┌─ TASK MATERIAL

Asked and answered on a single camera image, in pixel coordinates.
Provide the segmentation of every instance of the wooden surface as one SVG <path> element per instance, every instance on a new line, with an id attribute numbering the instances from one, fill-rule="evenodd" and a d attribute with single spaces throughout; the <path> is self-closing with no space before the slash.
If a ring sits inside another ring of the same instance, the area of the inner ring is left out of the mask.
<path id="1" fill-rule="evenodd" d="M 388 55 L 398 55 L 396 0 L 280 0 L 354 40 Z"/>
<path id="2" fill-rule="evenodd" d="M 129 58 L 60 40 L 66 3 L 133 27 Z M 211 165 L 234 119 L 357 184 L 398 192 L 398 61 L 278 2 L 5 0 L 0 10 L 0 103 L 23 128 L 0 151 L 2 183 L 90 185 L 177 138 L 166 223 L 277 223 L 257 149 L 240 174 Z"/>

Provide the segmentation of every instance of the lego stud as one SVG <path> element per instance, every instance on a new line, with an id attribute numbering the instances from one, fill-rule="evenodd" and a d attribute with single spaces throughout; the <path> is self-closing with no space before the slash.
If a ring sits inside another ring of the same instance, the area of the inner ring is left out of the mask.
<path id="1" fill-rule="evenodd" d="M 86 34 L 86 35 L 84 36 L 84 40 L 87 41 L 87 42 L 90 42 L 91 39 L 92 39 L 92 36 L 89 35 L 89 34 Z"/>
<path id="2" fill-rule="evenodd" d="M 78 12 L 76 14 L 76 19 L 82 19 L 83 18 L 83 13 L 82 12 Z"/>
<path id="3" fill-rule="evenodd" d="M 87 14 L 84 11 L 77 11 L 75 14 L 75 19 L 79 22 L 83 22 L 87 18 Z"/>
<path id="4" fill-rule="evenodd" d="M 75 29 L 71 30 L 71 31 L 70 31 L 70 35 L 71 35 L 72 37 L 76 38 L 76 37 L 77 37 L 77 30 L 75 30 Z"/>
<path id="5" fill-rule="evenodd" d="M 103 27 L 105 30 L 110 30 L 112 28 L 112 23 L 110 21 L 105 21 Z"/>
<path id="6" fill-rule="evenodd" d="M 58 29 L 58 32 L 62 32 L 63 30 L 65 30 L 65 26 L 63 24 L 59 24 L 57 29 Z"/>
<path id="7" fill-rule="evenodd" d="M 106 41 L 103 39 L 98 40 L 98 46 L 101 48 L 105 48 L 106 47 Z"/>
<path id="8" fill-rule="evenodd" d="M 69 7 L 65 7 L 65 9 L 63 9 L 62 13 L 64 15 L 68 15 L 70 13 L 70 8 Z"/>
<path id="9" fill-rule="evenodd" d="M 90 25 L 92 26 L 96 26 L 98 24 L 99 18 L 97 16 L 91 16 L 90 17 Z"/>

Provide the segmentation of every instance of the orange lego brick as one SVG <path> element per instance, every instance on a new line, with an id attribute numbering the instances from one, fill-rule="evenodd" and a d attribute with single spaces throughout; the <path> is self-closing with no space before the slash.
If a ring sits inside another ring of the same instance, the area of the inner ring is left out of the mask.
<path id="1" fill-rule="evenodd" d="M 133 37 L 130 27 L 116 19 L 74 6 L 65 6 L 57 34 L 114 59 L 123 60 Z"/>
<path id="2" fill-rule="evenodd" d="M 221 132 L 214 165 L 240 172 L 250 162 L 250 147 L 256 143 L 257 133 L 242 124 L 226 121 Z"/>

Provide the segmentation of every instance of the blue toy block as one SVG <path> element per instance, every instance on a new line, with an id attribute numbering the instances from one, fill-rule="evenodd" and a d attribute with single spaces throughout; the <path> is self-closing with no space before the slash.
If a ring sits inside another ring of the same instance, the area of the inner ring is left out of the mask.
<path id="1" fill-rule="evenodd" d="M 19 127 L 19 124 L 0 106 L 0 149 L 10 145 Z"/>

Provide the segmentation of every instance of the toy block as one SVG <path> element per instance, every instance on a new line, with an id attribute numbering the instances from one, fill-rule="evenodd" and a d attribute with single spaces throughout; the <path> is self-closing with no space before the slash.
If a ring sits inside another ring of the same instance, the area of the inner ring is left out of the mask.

└─

TASK REQUIREMENTS: List all lines in the material containing the string "Provide".

RESPONSE AREA:
Provide the segmentation of every instance of the wooden surface as one SVG <path> element per instance, every instance on a new line, with an id attribute numbering the instances from one, fill-rule="evenodd" and a d attribute with single spaces throughout; the <path> is self-closing with no space before the slash.
Provide the segmentation of every instance of the lego stud as one SVG <path> element per instance, every instance on a new line, with an id attribute numbering the instances from one, fill-rule="evenodd" and a d attribute with single spaces throughout; the <path> is self-closing with no space before the slash.
Provide the segmentation of every instance of the orange lego brick as one SVG <path> element per instance, every instance on a new line, with an id attribute numbering the instances from one, fill-rule="evenodd" and a d attribute with single spaces throughout; the <path> is self-closing with no space before the slash.
Provide the segmentation of every instance of the blue toy block as one SVG <path> element per instance, every instance on a new line, with an id attribute numbering the instances from one, fill-rule="evenodd" and a d attribute with single spaces throughout; the <path> is self-closing with no space before the slash.
Provide the segmentation of every instance of the toy block as one SVG <path> element per instance, every instance on a new line, with an id attribute numbering the instances from one, fill-rule="evenodd" and a d attribute with single spaces throughout; the <path> is self-closing with no space before the slash.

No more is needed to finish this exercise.